Task prompt
From the line containing "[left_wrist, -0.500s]" down to the last line of the material, output each line exactly as it appears, excluding pictures.

───

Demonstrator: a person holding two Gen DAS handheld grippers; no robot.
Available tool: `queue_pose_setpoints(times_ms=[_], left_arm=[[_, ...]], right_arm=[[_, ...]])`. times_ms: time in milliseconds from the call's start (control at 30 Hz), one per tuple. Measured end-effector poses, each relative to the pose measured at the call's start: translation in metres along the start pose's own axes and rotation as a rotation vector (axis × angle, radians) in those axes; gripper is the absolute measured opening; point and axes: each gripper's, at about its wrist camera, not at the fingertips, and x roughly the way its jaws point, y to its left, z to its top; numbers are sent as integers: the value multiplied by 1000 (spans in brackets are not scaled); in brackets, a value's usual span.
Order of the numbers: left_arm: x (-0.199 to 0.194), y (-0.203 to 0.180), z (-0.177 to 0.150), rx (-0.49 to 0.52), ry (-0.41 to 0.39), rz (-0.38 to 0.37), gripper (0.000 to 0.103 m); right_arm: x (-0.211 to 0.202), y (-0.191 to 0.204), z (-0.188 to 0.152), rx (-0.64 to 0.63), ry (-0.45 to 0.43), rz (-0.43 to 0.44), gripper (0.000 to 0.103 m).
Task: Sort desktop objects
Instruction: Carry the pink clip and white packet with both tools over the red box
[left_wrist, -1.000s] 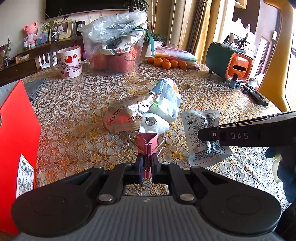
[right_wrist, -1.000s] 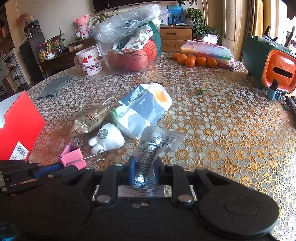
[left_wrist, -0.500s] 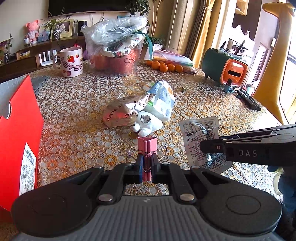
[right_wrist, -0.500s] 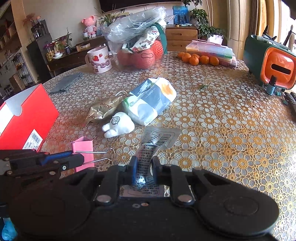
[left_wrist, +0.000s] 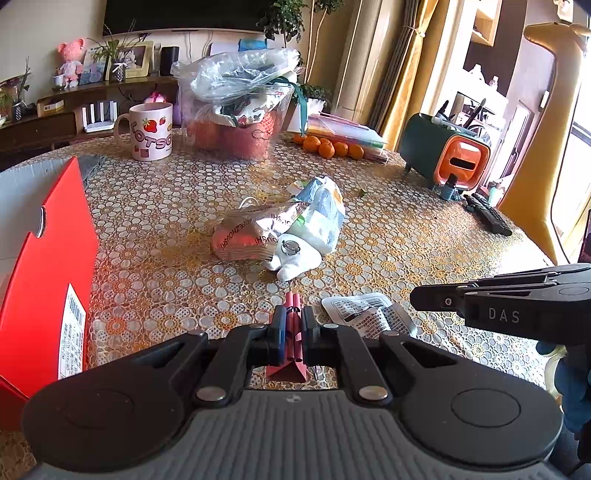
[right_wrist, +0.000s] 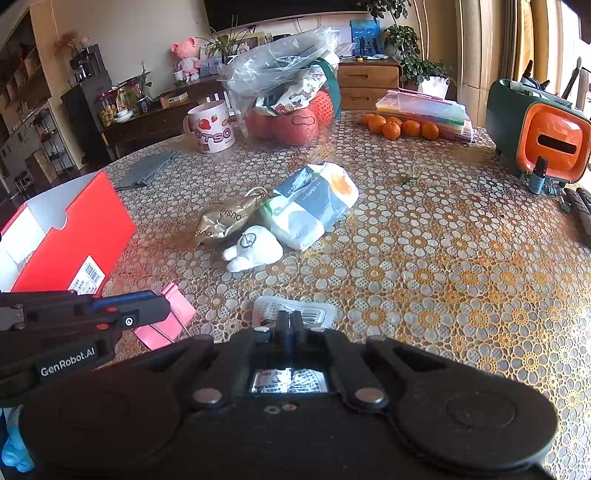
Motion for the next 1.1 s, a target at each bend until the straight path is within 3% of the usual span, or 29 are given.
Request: queue_pose_setpoints(times_ms=[67, 267, 333, 367, 400, 600, 700, 1100], left_arm=[[0, 1, -1, 1, 1, 2, 7], [0, 2, -4, -4, 1, 1, 7], [0, 3, -4, -5, 1, -2, 7], [0, 3, -4, -4, 1, -3, 7], [0, 3, -4, -3, 0, -4, 7], [0, 4, -4, -4, -1, -8, 7], [1, 5, -4, -8, 0, -9, 7], [-4, 6, 2, -24, -8, -12, 7]], right_arm=[[-2, -1, 0, -8, 0, 6, 1], [8, 1, -6, -4, 63, 23, 40], [13, 4, -9, -18, 74, 13, 57], [15, 6, -10, -22, 84, 6, 71], [17, 7, -11, -27, 87, 4, 73], [34, 14, -18, -72, 133, -12, 73], [40, 17, -22, -97, 150, -32, 67], [30, 22, -17, -135, 109, -53, 61]])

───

Solution
[left_wrist, -0.500s] 
[right_wrist, -0.500s] 
[left_wrist, +0.000s] 
[right_wrist, +0.000s] 
Motion for the next 1.1 s, a target at each bend until the straight path is within 3% of the usual span, or 29 are given.
Request: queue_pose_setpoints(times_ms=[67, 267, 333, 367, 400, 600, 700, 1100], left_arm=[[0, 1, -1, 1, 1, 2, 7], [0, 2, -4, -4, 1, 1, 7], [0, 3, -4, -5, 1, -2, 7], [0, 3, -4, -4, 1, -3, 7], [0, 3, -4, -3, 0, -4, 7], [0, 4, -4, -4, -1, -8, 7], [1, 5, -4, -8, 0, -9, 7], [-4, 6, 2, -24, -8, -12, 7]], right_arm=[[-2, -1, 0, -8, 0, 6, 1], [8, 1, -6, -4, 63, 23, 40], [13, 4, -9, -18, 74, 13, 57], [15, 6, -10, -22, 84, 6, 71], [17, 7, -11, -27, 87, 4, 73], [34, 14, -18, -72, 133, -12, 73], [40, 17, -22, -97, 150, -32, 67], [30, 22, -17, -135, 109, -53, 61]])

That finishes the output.